When most of us think of Tesla, we think about an automaker specializing in electric cars. One that beat the majority of automakers to the proverbial electric punchline and is super quick down the track. Something that we might forget is that Tesla is more than just an electric car company; they are also a technology company. In GM's latest Cadillac ad, it wants to subtly remind you that it too can be a Tesla beater.
Autonomous driving is one of the exciting and unfortunate paths of the future. On one hand, less traffic, less accidents, and more predictability on the roadways sounds great, but on the other, you lose control of your car. At this point, it's fair to say that although the technology is fairly immature, most automakers are pushing for its adoption. Tesla's notable Autopilot is one of the best in its class, making driver's lives easier by cruising along the highway without needing to worry about what's around them.

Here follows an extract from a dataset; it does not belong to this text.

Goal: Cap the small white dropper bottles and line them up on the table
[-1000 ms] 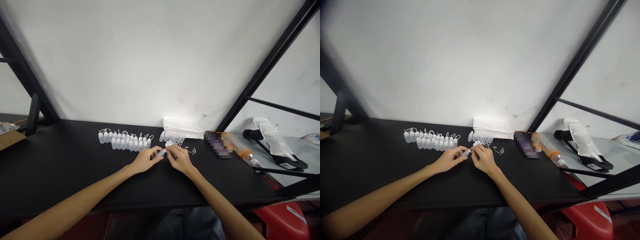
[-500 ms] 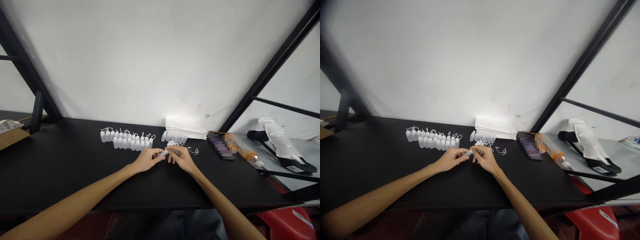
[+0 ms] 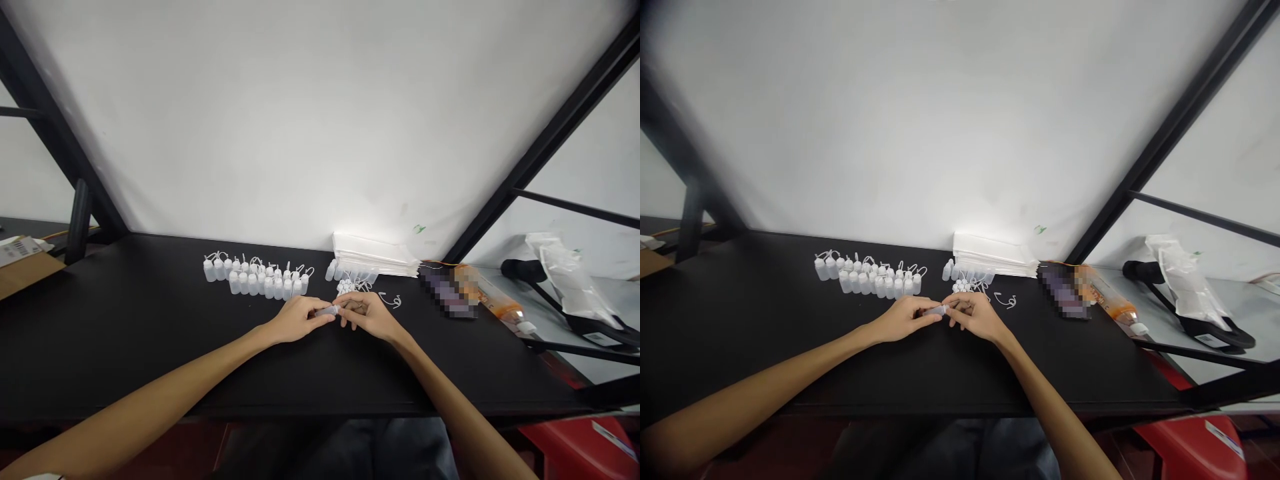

GM's entry to the playing field, Super Cruise, is one of Detroit's first live offerings to consumers, and it's actually pretty good. It's good in a sense of, it works on the highway, much like Tesla's Autopilot, but no matter the automaker, city driving is still something that needs to be refined. Despite the difficulties, it goes without saying that competition can be good. As more automakers begin to develop autonomous technology and standards are put in place among the community, self-driving cars can be made safer and more affordable.
In the latest Cadillac 15-second short, GM reminds you that you don't necessarily have to fool the system and can actually take your hands off the wheel. You might not notice the quick little one-second hint that GM stuck in there for fun, but it's implication that Super Cruise can outperform Tesla's Autopilot.
Self driving technology has a long way to go before it becomes flawless. Even GM has its uh-ohs that it needs to come back from, and Tesla's Autopilot V2 is far from being the technology that most drivers desire. In the future, the many different forms of driver assistance will continue to aide with the development of autonomy, but until it's perfected, the public will need to continue to get over its fear.